The next issue is whether Dr. Hannah’s sexual assault statement denied appellant a fair trial.  Expert testimony on the ultimate issue is not admissible if it involves a legal conclusion.  State v. Saldana, 324 N.W.2d 227, 231 (Minn. 1982).  In looking at whether harmless error occurred in the district court, this court needs to review whether there is a reasonable possibility that the wrongfully admitted evidence significantly affected the verdict.  Post,512 N.W.2d at 102 n.2.  In completing a “harmless error impact” analysis, the inquiry is not whether the jury could have convicted the defendant without the error, but rather, what effect the error had on the jury’s verdict, “and more specifically, whether the jury’s verdict is ‘surely unattributable’ to [the error].”  State v. King, 622 N.W.2d 800, 811 (Minn. 2001) (quoting State v. Juarez, 572 N.W.2d 286, 292 (Minn. 1997)).  On review a court should look at the record as a whole.  State v. Dillon, 532 N.W.2d 558, 558 (Minn. 1995).  If there is a reasonable possibility that without the evidence the verdict potentially might have resulted more favorably to the defendant, then the error is prejudicial.  Post, 512 N.W.2d at 102.

Appellant argues that Dr. Hannah’s testimony regarding a sexual assault was improper and that this testimony had a prejudicial effect on the jury.  During the trial, Dr.
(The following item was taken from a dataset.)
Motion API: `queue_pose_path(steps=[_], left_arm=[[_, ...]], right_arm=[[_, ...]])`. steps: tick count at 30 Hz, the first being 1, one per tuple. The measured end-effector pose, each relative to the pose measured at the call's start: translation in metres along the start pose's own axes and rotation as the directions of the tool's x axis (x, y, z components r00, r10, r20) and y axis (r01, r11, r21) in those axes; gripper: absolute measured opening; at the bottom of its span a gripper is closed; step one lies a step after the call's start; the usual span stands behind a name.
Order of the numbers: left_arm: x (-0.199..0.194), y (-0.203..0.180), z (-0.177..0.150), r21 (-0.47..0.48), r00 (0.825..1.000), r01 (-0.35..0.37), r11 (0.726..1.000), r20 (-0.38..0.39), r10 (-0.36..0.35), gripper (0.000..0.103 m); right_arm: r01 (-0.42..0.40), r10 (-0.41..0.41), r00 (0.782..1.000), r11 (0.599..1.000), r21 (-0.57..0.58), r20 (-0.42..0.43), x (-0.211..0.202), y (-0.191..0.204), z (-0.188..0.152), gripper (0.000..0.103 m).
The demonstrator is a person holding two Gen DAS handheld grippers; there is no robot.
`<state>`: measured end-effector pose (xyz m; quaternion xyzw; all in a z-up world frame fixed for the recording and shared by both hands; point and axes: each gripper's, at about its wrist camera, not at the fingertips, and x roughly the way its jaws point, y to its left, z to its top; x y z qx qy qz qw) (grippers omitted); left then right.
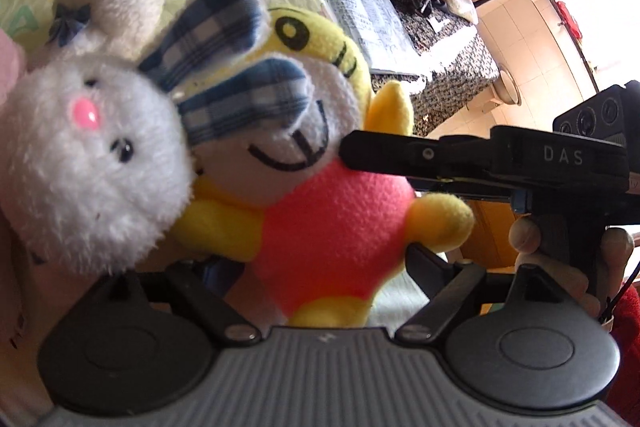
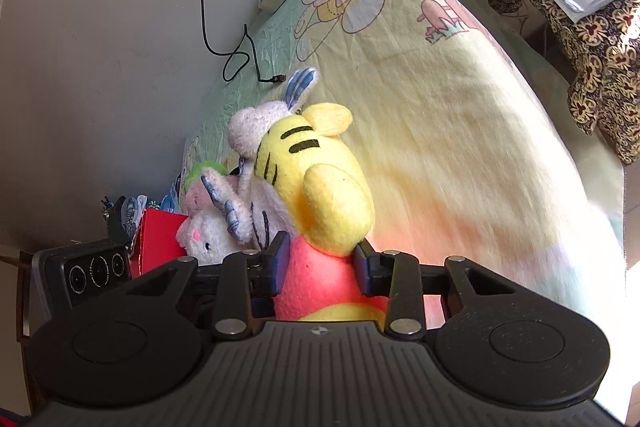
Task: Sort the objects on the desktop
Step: 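Close the right gripper on the tiger plush while the left gripper pinches it too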
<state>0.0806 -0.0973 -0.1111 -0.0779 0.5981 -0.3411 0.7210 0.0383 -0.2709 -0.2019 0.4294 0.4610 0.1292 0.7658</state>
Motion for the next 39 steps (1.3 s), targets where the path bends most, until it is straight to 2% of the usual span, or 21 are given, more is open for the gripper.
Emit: queue_pose_path(steps=[6,11,17,23,27,32,36,39], left_arm=[[0.003,-0.032,-0.039,0.137,0.995,0.005,0.991,-0.101,0.009,0.088],[-0.005,-0.066,-0.072,0.282,0.992,-0.002,0.959,-0.118,0.037,0.088],[-0.025,-0.095,-0.095,0.383,0.998,-0.014,0.924,-0.057,0.039,0.088],[-0.060,-0.111,-0.096,0.432,0.994,-0.094,0.897,0.098,0.057,0.088],[-0.101,-0.097,-0.097,0.425,0.975,-0.160,0.891,0.207,0.076,0.088],[-0.160,-0.055,-0.098,0.390,0.937,-0.260,0.883,0.324,0.133,0.088],[-0.197,-0.008,-0.098,0.376,0.914,-0.317,0.870,0.367,0.175,0.088],[-0.220,0.032,-0.097,0.378,0.910,-0.335,0.863,0.368,0.192,0.088]], right_arm=[[0.056,-0.055,0.998,0.995,0.080,-0.015,-0.035,-0.003,-0.048,0.036],[0.074,-0.073,0.997,0.988,0.134,-0.011,-0.063,-0.001,-0.079,0.036],[0.047,-0.052,0.998,0.990,0.131,0.038,-0.088,0.011,-0.098,0.036],[-0.011,0.013,0.993,1.000,-0.017,0.118,-0.102,0.056,-0.104,0.036],[-0.050,0.075,0.985,0.986,-0.158,0.154,-0.086,0.102,-0.106,0.036],[-0.117,0.154,0.977,0.965,-0.235,0.146,-0.043,0.157,-0.107,0.035],[-0.122,0.168,0.975,0.952,-0.280,0.148,0.001,0.202,-0.117,0.035],[-0.099,0.151,0.977,0.946,-0.309,0.152,0.035,0.232,-0.124,0.035]])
Hannah was asked if there were any other objective findings he had noted on his report.  He stated that “[t]he sexual assault evidence kit was completed.  My impression was sexual assault─.”  At this point he was cut off by appellant’s objection, which the district court sustained.  The uncompleted statement indicates that a sexual assault occurred and as such the statement is improper because it appears to be leading to the final legal conclusion that the jury must arrive at on its own.  See Saldana, 324 N.W.2d at 231 (stating that because the jurors are equally capable of considering the evidence and determining whether rape occurred, the witness’s legal conclusion is error because it is of no value to the jury and has a danger of prejudice).  However, appellant’s immediate objection cut off Dr. Hannah in mid-sentence.  If the doctor had finished his sentence, he might have changed the statement to one of a possibility of the rape. 
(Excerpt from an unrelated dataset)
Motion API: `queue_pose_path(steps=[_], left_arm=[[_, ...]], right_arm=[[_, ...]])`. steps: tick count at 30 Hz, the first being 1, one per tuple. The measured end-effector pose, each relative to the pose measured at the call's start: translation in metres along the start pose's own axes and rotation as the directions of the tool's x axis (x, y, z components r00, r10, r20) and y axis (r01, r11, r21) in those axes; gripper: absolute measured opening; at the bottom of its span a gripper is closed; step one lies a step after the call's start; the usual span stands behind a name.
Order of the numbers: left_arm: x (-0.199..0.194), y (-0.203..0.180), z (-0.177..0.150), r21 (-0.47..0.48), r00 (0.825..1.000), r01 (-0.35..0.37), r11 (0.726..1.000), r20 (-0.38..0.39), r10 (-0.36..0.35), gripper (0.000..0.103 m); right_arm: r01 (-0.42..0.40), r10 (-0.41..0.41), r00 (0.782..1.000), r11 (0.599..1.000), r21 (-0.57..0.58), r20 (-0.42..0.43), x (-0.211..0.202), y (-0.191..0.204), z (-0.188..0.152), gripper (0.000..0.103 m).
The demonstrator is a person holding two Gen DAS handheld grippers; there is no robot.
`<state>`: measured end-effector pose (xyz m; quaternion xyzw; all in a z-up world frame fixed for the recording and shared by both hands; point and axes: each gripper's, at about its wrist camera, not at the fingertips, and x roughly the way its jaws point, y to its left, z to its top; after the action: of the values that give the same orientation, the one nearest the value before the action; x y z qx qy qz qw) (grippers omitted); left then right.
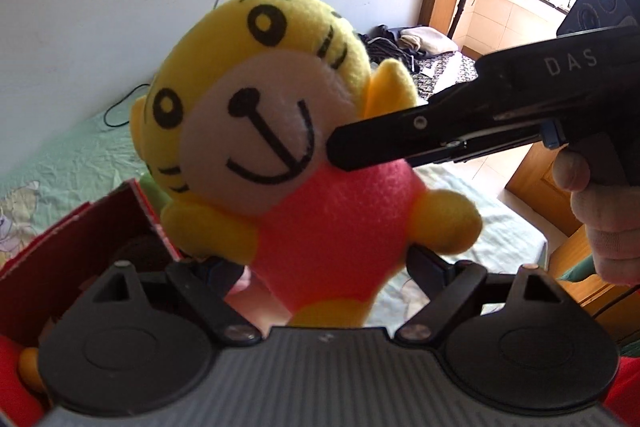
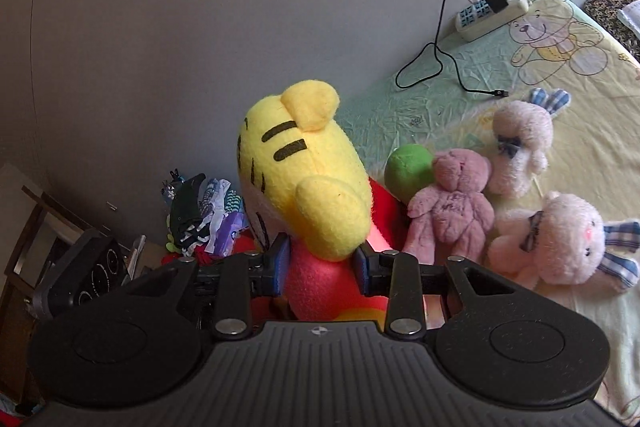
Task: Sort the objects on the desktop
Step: 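Close the right gripper on the tiger plush while the left gripper pinches it too, then carry the tiger plush with both grippers over the red cardboard box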
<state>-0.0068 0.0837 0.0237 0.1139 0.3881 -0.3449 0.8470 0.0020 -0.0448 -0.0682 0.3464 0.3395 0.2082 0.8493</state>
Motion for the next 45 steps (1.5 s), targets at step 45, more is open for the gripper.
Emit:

Even if the jury understood the statement to be an endorsement of B.K.J.’s claim of rape, there is strong evidence supporting the jury’s verdict and the statement has little effect on the central issue in the case.  Both B.K.J. and appellant agreed that sexual intercourse occurred and both agreed that appellant grabbed B.K.J. around the neck.  The central issue was whether the jury believed appellant’s or B.K.J’s version of the circumstances under which these events occurred.  Dr. Hannah testified extensively regarding the injuries he observed and what B.K.J. told him about the events of that evening.  A jury would likely understand that any statement regarding whether sexual assault occurred reflected what B.K.J. told Dr. Hannah.  It is not reasonably possible that the jury would have reached a different decision if Dr. Hannah’s statement had not been made.  See Post, 512 N.W.2d at 102. 
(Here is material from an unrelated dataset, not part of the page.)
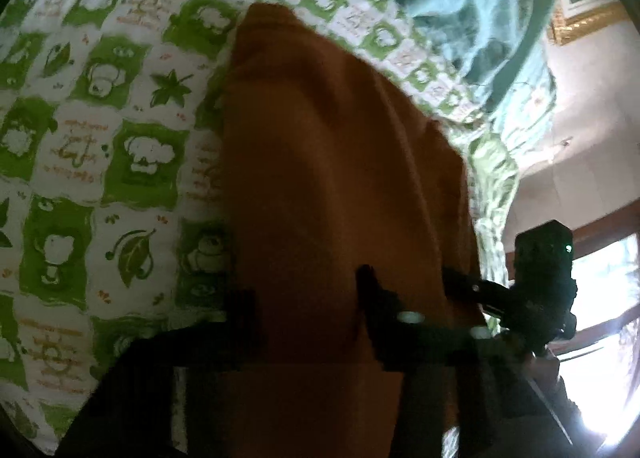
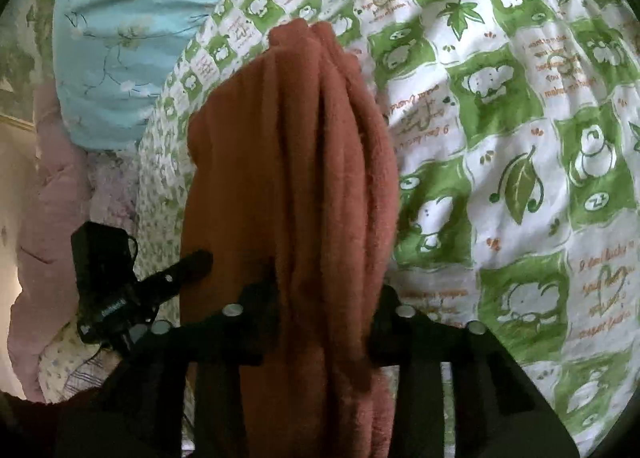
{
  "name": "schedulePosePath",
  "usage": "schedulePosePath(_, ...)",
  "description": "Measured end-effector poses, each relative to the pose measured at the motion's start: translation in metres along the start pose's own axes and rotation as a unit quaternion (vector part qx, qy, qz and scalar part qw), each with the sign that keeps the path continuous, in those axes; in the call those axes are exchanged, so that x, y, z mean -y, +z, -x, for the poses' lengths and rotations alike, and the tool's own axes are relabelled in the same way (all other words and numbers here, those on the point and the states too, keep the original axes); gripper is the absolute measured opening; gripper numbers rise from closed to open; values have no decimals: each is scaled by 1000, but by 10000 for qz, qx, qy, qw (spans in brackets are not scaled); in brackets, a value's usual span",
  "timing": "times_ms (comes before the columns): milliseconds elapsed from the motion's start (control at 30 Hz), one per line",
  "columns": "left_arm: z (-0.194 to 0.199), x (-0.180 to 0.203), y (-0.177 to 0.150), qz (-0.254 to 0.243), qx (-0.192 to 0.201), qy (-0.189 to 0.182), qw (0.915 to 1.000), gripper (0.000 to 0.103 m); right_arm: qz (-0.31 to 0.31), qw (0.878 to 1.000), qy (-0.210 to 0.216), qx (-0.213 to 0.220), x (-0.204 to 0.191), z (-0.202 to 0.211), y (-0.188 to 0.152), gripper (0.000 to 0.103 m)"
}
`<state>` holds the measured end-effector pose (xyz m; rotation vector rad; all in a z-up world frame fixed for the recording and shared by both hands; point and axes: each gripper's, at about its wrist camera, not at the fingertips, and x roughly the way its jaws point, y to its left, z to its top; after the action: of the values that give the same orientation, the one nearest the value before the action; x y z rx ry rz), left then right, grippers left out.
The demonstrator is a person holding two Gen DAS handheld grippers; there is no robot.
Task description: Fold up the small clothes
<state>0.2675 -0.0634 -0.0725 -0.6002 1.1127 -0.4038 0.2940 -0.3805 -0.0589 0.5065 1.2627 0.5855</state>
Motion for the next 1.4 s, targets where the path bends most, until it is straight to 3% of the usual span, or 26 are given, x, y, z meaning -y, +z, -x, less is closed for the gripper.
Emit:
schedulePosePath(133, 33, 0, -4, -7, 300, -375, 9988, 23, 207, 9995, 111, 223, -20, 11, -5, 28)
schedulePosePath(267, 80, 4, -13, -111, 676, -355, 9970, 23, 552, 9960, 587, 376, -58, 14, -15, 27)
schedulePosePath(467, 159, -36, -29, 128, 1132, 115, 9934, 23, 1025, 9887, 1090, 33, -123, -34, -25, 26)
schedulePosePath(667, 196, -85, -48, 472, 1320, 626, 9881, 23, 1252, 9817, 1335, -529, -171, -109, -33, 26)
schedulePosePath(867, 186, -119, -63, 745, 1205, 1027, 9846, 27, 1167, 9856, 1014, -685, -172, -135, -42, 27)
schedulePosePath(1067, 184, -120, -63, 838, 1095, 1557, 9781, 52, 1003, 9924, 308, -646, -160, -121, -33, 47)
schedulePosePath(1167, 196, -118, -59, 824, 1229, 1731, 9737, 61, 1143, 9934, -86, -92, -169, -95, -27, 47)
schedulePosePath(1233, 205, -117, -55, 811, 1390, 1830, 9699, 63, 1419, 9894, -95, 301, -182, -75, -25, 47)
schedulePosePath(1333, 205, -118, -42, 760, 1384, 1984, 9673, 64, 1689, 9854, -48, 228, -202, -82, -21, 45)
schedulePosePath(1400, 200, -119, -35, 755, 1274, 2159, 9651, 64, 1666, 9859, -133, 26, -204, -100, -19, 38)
In addition, if the comment was wrongfully admitted as evidence, there is no allegation it was elicited by the prosecution.  See State v. Haglund, 267 N.W.2d 503, 506 (Minn. 1978) (stating that appellate court will reverse more readily if inadmissible evidence is intentionally elicited by the prosecutor).  It was spontaneous and the district court offered to give the jury a curative instruction.  There is no indication that the district court failed to recognize the adverse effect of the statement.  Although appellant worried that such an instruction would re-emphasize the improper testimony, the specific instruction could also have served to remedy any effect of the statement.  See State v. Johnson, 679 N.W.2d 378, 389 (Minn. App. 2004) (stating that curative instructions can ameliorate an improper prosecutorial comment), review denied (Minn. Aug. 17, 2004).     


[1]Unpublished decisions of this court are not precedential, but may be persuasive in certain situations.  Minn. Stat. § 480A.08, subd. 3(c) (2004); Dynamic Air, Inc. v. Bloch, 502 N.W.2d 796, 800-01 (Minn. App. 1993).